Obstructive sleep apnea, or commonly called sleep apnea or OSA, is a medical condition where you have pauses in breath while asleep because the the soft tissues of the throat become are loose and drop into the throat. These disruptions can last between a few seconds to a few minutes. They can occur only occasionally or more than 30 times in an hour. The breaks in breathing cause the person to move from deep sleep to light sleep, or even to wake up. The result is poor sleep, which has its own range of symptoms and risks. Symptoms can be mild or nonexistent or they can severe such as snoring, snorting, or choking while asleep
Snoring does occur with sleep apnea regularly but snoring does not mean that the person has OSA. Snoring can be caused by clogged sinus passages, allergies, and colds. Not every person with OSA will snore. Common symptoms include snoring, forgetfulness, moodiness, daytime drowsiness, problems concentrating, waking up gasping for air or choking, and falling asleep during the day.
The goal of treatment is to stop disruptions to breath and sleep and includes mouthpieces, breathing devices, and in severe cases, surgery. A common device used to help patients is an oral appliance, used while the patient is sleeping to gently shift the lower jaw slightly forward. This keeps the airway open and unobstructed while you sleep. Other devices include oxygen masks to ensure sufficient oxygen absorption.
Sleep Apnea Treatment
CPAP (Continuous Positive Airway Pressure)

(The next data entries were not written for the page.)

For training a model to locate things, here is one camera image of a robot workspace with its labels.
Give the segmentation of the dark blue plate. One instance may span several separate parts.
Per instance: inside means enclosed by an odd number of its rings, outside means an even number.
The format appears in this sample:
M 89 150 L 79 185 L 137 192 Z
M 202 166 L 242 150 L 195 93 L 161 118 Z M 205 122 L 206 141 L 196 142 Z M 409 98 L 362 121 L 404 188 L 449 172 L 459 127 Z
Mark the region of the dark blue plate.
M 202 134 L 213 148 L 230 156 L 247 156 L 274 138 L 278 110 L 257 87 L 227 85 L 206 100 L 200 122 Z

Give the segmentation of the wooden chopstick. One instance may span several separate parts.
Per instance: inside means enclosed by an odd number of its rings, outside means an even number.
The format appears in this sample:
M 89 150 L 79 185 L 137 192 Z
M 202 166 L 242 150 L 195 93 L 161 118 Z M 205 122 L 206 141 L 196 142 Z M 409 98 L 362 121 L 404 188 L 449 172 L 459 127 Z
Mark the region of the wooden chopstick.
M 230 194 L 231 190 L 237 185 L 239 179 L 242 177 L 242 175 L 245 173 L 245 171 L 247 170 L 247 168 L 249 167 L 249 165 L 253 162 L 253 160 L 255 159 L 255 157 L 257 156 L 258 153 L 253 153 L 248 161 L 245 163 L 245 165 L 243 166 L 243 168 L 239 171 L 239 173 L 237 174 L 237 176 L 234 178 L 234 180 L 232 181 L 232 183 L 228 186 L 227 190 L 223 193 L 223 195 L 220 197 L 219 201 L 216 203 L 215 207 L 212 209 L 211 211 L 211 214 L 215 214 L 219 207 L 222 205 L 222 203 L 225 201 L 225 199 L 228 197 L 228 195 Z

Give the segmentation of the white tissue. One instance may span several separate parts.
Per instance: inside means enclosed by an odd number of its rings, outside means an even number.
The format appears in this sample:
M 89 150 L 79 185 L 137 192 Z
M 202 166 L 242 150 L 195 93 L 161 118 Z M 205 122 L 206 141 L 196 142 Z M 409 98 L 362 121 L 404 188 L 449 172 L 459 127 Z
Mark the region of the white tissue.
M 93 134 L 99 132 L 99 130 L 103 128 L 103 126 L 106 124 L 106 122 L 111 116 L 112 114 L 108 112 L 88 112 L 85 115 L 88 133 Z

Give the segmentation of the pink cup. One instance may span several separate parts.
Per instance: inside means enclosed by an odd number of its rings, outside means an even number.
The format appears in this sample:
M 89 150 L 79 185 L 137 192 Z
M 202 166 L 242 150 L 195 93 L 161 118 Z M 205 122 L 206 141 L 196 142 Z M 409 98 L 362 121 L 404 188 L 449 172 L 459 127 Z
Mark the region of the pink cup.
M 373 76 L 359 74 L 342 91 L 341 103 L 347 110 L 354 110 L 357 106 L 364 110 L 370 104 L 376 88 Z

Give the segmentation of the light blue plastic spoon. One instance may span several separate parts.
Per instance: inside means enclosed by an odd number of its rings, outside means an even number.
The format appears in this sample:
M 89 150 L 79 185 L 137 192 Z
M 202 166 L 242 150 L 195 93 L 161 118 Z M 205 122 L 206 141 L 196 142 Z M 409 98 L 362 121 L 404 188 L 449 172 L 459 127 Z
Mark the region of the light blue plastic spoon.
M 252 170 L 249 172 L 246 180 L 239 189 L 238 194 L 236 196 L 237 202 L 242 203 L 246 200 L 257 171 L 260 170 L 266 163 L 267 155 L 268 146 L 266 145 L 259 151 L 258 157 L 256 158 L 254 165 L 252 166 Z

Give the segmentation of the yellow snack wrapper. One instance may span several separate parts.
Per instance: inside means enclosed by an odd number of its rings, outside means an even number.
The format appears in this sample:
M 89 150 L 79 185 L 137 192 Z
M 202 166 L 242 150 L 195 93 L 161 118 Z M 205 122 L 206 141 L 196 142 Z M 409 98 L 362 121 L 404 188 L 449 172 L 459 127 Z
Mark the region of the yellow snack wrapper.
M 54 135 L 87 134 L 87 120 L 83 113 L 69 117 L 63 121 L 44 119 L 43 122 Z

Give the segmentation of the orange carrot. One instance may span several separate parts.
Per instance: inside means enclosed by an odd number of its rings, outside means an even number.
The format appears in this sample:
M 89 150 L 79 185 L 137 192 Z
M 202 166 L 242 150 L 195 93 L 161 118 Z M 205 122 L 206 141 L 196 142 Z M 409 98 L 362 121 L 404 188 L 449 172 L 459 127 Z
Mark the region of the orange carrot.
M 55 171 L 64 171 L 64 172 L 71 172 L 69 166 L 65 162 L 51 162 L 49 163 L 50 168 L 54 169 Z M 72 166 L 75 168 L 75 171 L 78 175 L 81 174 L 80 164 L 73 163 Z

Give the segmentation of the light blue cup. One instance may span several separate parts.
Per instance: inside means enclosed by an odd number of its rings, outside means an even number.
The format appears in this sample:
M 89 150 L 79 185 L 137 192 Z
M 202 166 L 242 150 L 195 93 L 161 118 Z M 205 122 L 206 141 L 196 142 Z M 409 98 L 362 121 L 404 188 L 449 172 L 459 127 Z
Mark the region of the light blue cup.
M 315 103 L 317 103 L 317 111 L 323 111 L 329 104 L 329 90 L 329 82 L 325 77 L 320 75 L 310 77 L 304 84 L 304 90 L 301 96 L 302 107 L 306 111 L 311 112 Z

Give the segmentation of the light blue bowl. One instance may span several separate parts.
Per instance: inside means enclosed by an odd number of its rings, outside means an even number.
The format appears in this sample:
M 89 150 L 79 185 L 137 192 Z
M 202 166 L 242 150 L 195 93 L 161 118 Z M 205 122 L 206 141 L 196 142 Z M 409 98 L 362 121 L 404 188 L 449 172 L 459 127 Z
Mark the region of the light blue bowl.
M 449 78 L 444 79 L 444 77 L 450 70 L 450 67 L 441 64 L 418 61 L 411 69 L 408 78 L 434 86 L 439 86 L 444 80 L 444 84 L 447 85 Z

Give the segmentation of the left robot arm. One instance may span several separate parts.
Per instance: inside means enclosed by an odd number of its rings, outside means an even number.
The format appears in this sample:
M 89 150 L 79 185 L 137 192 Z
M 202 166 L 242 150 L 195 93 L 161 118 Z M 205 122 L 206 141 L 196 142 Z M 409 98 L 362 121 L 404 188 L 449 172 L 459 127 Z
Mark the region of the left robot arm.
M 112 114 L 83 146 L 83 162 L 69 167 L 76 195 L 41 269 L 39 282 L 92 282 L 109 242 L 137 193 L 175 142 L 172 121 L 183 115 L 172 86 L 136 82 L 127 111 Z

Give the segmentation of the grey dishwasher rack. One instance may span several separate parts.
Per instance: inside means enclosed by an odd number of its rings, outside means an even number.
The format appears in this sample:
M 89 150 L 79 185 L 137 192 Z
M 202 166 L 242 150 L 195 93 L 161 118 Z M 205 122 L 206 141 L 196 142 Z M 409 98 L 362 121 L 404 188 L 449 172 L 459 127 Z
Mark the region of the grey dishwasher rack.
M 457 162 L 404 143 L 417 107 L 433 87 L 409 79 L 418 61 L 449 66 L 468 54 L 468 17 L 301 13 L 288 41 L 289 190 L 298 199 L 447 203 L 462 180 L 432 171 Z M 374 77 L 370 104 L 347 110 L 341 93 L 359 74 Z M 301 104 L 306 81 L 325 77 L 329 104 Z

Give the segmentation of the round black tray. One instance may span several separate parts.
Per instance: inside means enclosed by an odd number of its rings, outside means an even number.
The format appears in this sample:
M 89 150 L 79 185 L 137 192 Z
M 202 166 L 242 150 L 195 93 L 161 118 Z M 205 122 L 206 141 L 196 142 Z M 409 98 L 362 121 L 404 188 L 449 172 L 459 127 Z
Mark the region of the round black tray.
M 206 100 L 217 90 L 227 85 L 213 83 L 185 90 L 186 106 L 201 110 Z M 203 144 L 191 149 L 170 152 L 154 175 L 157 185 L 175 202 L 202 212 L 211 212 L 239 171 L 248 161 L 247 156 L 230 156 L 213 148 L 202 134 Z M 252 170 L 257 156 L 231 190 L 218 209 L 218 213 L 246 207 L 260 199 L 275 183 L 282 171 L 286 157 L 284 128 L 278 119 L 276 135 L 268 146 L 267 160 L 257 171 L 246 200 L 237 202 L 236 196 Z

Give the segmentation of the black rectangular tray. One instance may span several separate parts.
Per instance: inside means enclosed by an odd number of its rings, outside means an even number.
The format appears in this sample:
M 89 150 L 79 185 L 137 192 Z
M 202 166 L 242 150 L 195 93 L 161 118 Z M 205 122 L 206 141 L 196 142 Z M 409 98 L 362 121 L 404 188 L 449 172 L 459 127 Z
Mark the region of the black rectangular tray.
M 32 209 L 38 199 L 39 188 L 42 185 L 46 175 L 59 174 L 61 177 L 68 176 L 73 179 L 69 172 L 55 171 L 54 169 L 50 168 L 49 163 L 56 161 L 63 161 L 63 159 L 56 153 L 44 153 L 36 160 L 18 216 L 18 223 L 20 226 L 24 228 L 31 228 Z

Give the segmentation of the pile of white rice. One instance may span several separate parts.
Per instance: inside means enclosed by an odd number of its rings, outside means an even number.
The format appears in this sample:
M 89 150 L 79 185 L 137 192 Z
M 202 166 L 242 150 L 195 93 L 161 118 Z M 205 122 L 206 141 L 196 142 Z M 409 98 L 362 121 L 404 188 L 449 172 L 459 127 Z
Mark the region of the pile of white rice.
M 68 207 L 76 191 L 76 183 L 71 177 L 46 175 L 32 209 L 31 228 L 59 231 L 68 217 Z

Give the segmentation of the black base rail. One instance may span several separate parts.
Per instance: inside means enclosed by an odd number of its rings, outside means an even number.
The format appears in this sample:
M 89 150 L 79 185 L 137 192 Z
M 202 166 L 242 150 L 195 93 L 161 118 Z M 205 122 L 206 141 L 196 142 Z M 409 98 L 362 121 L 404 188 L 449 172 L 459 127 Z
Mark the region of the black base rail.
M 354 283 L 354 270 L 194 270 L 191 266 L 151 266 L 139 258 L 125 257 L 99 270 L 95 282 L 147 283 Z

Continuous positive airway pressure, or CPAP, therapy treats obstructive sleep apnea by increasing air pressure in the throat, preventing the tissue collapse which causes breathing issues and snoring. CPAP is the most effective alternative to surgery for sleep apnea sufferers, and it’s typically one of the first treatments used with sleep disorders. CPAP devices use one of three common delivery systems. These include either a mask covering the nose, a mask covering both nose and mouth, or prongs that sit in the nostrils. Benefits of using a CPAP device include deeper and more restful sleep, reduced daytime sleepiness, reduced incidence of depression, reduced incidence of heart problems, and lower blood pressure.

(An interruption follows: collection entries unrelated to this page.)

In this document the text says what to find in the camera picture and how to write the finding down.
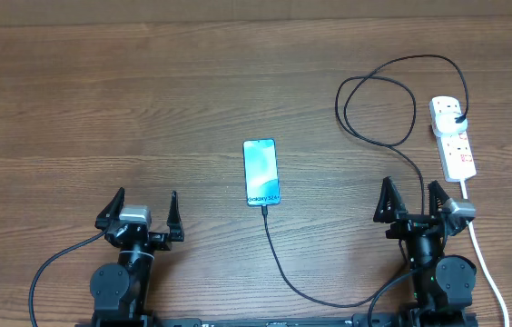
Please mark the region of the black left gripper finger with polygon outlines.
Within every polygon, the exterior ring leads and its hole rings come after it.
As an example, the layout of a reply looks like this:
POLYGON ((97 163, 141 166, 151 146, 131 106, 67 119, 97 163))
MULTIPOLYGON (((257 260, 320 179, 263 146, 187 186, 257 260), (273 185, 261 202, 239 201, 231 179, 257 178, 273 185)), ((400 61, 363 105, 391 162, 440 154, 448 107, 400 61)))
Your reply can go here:
POLYGON ((182 219, 179 213, 178 193, 176 191, 172 191, 170 210, 166 224, 169 227, 170 241, 183 242, 184 230, 182 226, 182 219))
POLYGON ((125 190, 120 187, 113 199, 97 215, 94 227, 99 230, 106 230, 113 220, 119 218, 119 214, 124 206, 125 190))

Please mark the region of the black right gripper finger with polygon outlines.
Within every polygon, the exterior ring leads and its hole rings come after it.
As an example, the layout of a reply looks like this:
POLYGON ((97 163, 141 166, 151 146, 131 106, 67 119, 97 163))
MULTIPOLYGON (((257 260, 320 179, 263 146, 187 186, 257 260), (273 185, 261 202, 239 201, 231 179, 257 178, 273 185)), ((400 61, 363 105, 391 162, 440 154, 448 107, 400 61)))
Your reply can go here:
POLYGON ((374 223, 394 223, 407 214, 399 191, 388 176, 382 181, 378 204, 373 216, 374 223))
POLYGON ((430 213, 449 212, 449 209, 446 206, 446 202, 449 200, 449 196, 437 180, 434 180, 428 184, 428 196, 430 213))

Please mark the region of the blue Samsung Galaxy smartphone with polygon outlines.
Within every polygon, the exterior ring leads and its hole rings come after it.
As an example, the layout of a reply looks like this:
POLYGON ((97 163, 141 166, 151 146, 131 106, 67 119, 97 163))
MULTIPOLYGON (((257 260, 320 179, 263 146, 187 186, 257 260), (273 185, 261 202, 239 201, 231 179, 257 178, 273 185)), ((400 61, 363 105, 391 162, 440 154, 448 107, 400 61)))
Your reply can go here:
POLYGON ((281 202, 276 143, 273 139, 247 140, 242 144, 246 198, 249 206, 281 202))

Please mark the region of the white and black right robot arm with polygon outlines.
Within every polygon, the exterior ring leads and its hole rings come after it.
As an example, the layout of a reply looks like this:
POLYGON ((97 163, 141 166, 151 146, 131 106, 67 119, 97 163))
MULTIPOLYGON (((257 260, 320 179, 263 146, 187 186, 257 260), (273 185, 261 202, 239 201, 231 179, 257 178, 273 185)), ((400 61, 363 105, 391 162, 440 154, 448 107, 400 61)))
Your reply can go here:
POLYGON ((429 213, 412 214, 406 209, 392 179, 383 179, 375 223, 386 223, 388 239, 406 245, 409 271, 389 282, 371 301, 363 321, 368 326, 476 326, 473 302, 477 267, 468 258, 446 255, 448 238, 468 228, 476 207, 468 200, 450 197, 437 181, 428 185, 429 213), (412 281, 414 302, 397 312, 375 313, 378 299, 390 288, 412 281))

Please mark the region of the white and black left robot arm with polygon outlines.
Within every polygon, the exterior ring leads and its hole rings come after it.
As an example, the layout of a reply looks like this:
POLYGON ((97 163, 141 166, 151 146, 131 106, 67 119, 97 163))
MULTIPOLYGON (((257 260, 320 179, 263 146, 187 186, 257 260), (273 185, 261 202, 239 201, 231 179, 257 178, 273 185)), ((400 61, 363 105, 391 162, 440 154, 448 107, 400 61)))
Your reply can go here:
POLYGON ((96 216, 94 227, 100 232, 48 258, 37 270, 28 293, 30 323, 37 327, 34 293, 42 273, 53 261, 89 243, 104 238, 119 250, 115 263, 106 263, 95 270, 90 282, 94 298, 91 326, 160 326, 161 320, 145 309, 154 254, 170 251, 174 243, 184 241, 184 229, 179 213, 178 193, 171 192, 166 225, 169 231, 150 230, 151 210, 146 205, 124 203, 121 187, 113 199, 96 216))

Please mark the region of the white charger plug adapter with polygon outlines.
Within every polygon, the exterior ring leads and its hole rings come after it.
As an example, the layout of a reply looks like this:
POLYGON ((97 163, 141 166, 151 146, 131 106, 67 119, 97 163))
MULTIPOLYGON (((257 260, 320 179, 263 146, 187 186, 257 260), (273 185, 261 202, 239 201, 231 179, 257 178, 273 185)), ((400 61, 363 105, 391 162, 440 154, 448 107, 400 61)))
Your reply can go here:
POLYGON ((432 130, 436 137, 447 137, 453 134, 460 134, 468 129, 468 120, 464 119, 457 122, 457 119, 462 116, 458 110, 447 109, 442 111, 434 109, 432 111, 432 130))

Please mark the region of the white power strip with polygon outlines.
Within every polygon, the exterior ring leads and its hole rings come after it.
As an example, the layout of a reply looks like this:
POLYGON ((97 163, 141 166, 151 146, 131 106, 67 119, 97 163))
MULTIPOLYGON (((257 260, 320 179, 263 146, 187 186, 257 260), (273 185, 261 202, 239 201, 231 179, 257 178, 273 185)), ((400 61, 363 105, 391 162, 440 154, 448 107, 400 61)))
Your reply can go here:
MULTIPOLYGON (((431 113, 434 109, 446 111, 449 108, 462 113, 458 99, 450 96, 436 96, 430 100, 428 106, 431 125, 431 113)), ((436 141, 443 174, 447 182, 459 183, 477 174, 467 130, 447 137, 436 137, 436 141)))

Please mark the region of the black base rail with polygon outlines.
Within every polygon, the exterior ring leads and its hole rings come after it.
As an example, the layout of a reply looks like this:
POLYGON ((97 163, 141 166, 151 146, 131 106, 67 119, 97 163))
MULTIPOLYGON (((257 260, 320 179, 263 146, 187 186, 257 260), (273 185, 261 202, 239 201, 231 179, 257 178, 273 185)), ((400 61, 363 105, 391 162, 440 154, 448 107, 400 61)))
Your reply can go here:
MULTIPOLYGON (((371 326, 394 327, 412 326, 409 322, 402 322, 395 313, 373 313, 371 326)), ((295 318, 272 320, 223 320, 202 321, 193 319, 158 319, 153 317, 151 322, 79 322, 77 327, 91 326, 161 326, 161 327, 367 327, 369 326, 366 313, 356 313, 347 318, 295 318)), ((478 326, 478 319, 474 313, 466 315, 465 323, 458 322, 425 322, 421 326, 478 326)))

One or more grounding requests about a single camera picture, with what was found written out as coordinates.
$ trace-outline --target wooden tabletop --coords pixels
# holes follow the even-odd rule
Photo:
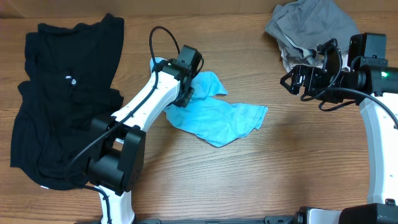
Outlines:
[[[351,14],[361,32],[387,34],[389,65],[398,66],[398,16]],[[216,148],[175,129],[162,113],[147,133],[145,166],[133,190],[138,218],[261,218],[291,215],[300,206],[342,209],[366,203],[368,146],[357,106],[321,112],[280,84],[285,70],[276,41],[264,33],[270,14],[125,18],[124,46],[112,87],[127,103],[149,78],[150,30],[170,29],[180,45],[197,48],[229,103],[269,107],[260,130]],[[0,223],[73,223],[101,216],[97,193],[46,190],[10,168],[14,119],[27,80],[25,35],[45,22],[73,27],[101,18],[0,20]],[[165,32],[154,37],[156,56],[175,57]]]

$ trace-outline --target black t-shirt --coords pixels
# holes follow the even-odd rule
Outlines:
[[[18,90],[22,105],[11,141],[11,167],[34,182],[57,190],[72,189],[65,166],[90,143],[91,120],[120,109],[123,97],[111,83],[123,47],[124,20],[107,14],[91,26],[72,29],[46,24],[26,35],[25,70],[30,81]],[[87,157],[70,170],[85,184]]]

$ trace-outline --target gray towel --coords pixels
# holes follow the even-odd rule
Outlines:
[[[349,39],[359,30],[333,0],[298,0],[276,6],[266,32],[278,40],[284,60],[315,65],[319,61],[309,50],[336,38],[341,53],[345,53]]]

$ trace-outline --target wooden surface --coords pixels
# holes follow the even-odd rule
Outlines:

Severe snoring and obstructive sleep apnea frequently source back to limited airways. Soft tissue at the back of the throat may not be the origin of a patient’s condition, but removal of some of this tissue may relieve symptoms by increasing room along the airway. The uvulopalatopharyngoplasty, or UPPP, removes tissue from the throat, including some or all of the uvula, portions of the soft palate, and tonsils and adenoids, if these have not been removed previously. Typically, the UPPP procedure follows other attempts to correct sleep apnea or snoring. Lifestyle changes, including weight loss and change of sleep positions, CPAP, and oral appliances are among the first-line approaches to these issues. Without improvement, UPPP may be the next step.

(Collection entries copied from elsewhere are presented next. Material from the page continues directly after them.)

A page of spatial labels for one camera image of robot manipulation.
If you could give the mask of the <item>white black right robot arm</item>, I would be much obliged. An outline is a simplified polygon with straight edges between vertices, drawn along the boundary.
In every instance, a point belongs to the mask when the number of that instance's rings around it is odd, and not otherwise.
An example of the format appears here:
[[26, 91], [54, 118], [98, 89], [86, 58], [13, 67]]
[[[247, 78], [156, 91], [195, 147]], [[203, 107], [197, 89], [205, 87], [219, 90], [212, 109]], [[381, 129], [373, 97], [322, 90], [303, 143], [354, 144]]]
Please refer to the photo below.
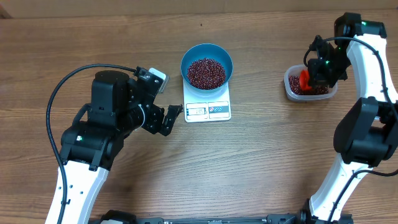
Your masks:
[[364, 21], [346, 12], [334, 22], [334, 36], [315, 37], [304, 58], [300, 88], [334, 87], [347, 79], [351, 67], [358, 100], [340, 121], [333, 136], [336, 157], [321, 187], [306, 202], [296, 223], [352, 223], [341, 211], [359, 182], [397, 149], [397, 92], [386, 59], [384, 24]]

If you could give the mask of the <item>red plastic measuring scoop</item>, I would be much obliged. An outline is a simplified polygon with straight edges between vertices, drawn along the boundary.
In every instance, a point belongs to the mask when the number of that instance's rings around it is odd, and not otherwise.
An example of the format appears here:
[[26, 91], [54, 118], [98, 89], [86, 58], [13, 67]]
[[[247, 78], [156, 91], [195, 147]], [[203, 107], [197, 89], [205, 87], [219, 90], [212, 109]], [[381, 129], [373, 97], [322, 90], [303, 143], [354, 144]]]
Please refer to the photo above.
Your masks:
[[299, 85], [302, 91], [309, 91], [312, 87], [308, 84], [310, 79], [310, 75], [308, 70], [302, 70], [299, 76]]

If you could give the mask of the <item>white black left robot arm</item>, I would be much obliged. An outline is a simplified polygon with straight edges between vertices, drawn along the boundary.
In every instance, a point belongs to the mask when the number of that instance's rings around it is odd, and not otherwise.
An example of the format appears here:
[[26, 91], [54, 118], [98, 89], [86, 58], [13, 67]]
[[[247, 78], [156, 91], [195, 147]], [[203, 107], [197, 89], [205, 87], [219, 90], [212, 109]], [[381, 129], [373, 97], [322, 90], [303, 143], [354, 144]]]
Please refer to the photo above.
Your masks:
[[168, 76], [137, 67], [133, 76], [115, 70], [97, 72], [91, 101], [64, 131], [56, 190], [46, 223], [89, 223], [91, 211], [124, 140], [138, 128], [168, 136], [182, 105], [154, 104]]

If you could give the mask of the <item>blue plastic bowl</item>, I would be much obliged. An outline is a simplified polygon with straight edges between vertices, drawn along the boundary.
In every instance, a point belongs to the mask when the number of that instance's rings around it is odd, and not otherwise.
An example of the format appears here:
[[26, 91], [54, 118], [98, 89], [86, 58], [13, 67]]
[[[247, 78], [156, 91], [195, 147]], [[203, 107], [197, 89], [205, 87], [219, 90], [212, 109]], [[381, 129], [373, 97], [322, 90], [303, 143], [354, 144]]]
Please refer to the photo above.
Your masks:
[[182, 75], [183, 81], [189, 83], [187, 79], [188, 67], [192, 64], [192, 62], [202, 58], [212, 58], [222, 64], [222, 66], [226, 70], [226, 81], [224, 82], [224, 84], [229, 82], [234, 70], [233, 60], [230, 54], [219, 45], [209, 43], [198, 44], [185, 52], [180, 63], [180, 73]]

In some cases of obstructive sleep apnea, the epiglottis is the portion of the upper airway that collapses and creates breathing difficulty, as it blocks the opening of the larynx. This may make CPAP treatment ineffective, as the positive air pressure assists the collapse of the epiglottis. First described in 1984, epiglottoplasty reshapes the airway by removing tissue from and around the epiglottis, increasing distances between the various tissues that collapse and impede breathing. The condition that epiglottoplasty addresses – laryngomalacia – is most often seen in infants and children up to two years old, who generally outgrow the condition. Laryngomalacia can affect adults as well, contributing to sleep apnea and other breathing issues.
Base of Tongue Reduction
Some cases of obstructive sleep apnea trace back to the size of the patient’s tongue. When the tissue of the tongue collapses during sleep and blocks the airways into the throat, breathing and sleep problems may develop. Typically, the base of the tongue is the culprit, and in patients with larger-than-normal tongue bases, reducing the size of the tongue may relieve sleep apnea symptoms. Two procedures address the size of the base of the tongue. Resectioning is typically performed with a surgical laser, removing soft tissue from the tongue, but leaving its musculature intact. Coblation treatment uses radiofrequency energy to heat soft tissue, which is then suctioned out.
Lingual Tonsil Reduction
The lingual tonsil tissue is at the back of the tongue, not the typical tonsils of the palate, which most people are familiar with. Reducing the size of the lingual tonsils may be performed as part of tongue base reduction procedure above.